• _Exercise goal_:
Where the records below begin, start copying, and stop after the line that contains "This document holds"; reproduce every line exactly but omit pictures.

• _Entries shown_:
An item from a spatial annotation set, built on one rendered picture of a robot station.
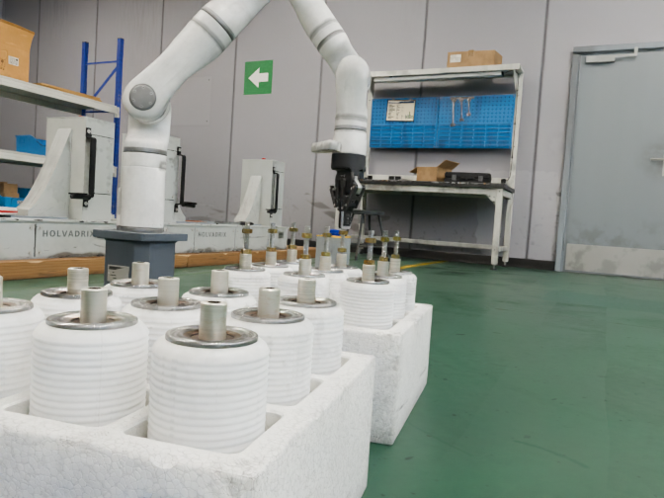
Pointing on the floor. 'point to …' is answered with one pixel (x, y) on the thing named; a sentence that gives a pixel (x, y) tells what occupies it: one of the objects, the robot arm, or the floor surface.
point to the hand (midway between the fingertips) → (344, 219)
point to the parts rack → (13, 88)
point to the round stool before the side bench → (362, 224)
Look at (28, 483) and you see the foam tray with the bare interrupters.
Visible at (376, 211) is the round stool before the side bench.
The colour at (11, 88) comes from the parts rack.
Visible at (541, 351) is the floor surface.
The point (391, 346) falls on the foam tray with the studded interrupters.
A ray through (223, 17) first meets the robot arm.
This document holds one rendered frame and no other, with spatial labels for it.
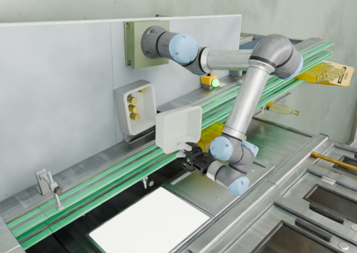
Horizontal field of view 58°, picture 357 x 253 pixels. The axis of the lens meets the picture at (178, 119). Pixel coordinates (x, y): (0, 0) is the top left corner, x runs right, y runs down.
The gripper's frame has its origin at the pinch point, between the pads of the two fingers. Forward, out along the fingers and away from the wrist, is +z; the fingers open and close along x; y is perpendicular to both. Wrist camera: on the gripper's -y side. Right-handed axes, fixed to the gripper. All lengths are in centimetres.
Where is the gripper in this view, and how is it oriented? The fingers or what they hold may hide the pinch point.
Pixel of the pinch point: (180, 144)
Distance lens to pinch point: 140.7
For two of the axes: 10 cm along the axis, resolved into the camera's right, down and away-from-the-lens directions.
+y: -7.2, 2.7, -6.5
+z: -6.9, -3.8, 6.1
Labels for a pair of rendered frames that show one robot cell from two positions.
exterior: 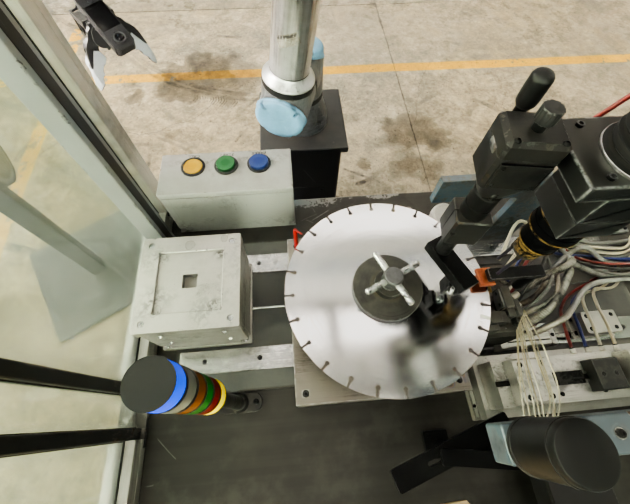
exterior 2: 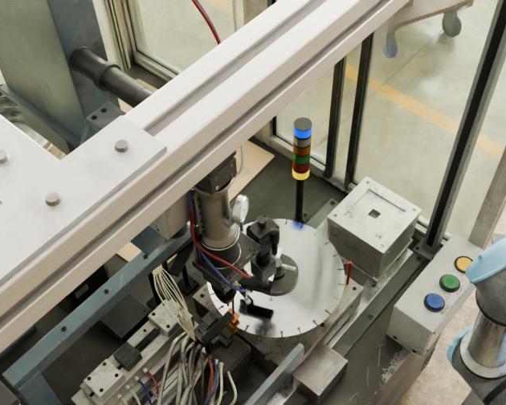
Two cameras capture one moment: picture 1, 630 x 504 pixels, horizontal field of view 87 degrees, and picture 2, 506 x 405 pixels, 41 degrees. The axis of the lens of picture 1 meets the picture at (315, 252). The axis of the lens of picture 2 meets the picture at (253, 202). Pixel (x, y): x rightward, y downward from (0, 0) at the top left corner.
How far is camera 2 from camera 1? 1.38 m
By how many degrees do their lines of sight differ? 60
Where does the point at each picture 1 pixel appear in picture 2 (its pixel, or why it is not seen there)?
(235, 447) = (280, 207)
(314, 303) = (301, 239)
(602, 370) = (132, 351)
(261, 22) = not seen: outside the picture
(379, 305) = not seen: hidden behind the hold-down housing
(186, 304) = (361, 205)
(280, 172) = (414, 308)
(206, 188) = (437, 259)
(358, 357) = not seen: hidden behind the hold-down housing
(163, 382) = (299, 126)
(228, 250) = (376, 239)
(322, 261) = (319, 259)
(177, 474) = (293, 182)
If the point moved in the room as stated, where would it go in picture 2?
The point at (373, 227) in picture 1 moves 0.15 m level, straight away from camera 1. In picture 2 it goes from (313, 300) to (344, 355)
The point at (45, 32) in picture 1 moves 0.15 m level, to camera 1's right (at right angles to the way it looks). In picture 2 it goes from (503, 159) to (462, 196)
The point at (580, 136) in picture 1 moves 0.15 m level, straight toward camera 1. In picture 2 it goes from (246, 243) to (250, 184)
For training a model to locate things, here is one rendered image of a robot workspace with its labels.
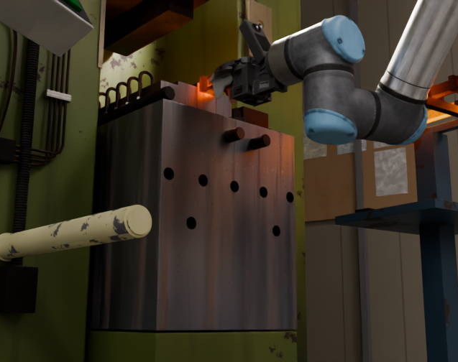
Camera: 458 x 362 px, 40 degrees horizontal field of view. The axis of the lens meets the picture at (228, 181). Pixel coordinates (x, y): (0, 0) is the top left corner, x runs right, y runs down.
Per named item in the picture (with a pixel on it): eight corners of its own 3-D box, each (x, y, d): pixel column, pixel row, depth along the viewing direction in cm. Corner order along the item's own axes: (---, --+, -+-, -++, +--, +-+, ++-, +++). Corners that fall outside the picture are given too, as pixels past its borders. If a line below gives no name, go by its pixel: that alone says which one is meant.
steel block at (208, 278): (298, 330, 137) (294, 136, 147) (156, 330, 113) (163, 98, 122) (151, 327, 178) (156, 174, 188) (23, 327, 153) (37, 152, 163)
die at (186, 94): (231, 128, 142) (231, 93, 144) (159, 109, 129) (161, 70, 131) (129, 161, 173) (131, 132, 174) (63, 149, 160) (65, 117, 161)
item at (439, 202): (538, 224, 154) (538, 216, 154) (435, 207, 132) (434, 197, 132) (436, 237, 178) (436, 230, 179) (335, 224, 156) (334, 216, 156)
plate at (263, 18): (272, 64, 174) (272, 8, 177) (249, 55, 168) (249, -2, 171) (267, 66, 175) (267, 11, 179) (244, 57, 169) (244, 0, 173)
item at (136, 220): (155, 241, 85) (156, 203, 86) (122, 238, 82) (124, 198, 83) (19, 262, 117) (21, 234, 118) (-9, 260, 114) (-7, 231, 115)
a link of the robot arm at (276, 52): (282, 27, 116) (316, 43, 123) (264, 36, 120) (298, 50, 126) (283, 72, 115) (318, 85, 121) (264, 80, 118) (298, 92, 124)
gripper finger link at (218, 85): (198, 102, 134) (229, 92, 128) (198, 76, 135) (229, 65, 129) (208, 105, 136) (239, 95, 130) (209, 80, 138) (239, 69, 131)
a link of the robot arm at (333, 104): (378, 138, 109) (375, 71, 111) (323, 128, 104) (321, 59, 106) (345, 150, 117) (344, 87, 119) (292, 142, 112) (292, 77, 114)
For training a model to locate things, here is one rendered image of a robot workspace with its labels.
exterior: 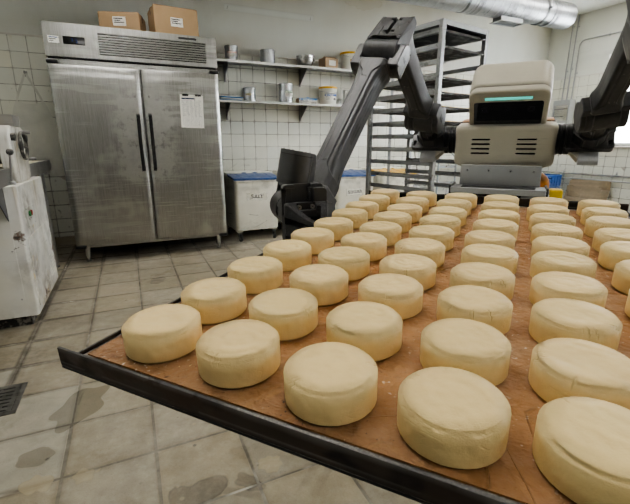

• _Response box_:
An item from a spatial annotation set, built on one rendered picture of a robot station.
Pointing on the floor. 'point to …' is answered with one pixel (x, y) on the thing named; a sentence that gives a pixel (x, y) tells what occupies it: one of the objects, the robot arm, or the floor surface.
point to the hand (midway between the fingertips) → (344, 219)
point to the parts rack → (13, 88)
point to the round stool before the side bench → (362, 224)
Look at (28, 483) and you see the foam tray with the bare interrupters.
Visible at (376, 211) is the round stool before the side bench.
The colour at (11, 88) comes from the parts rack.
Visible at (541, 351) is the floor surface.
The point (391, 346) falls on the foam tray with the studded interrupters.
A ray through (223, 17) first meets the robot arm.
This document holds one rendered frame and no other, with spatial labels for it.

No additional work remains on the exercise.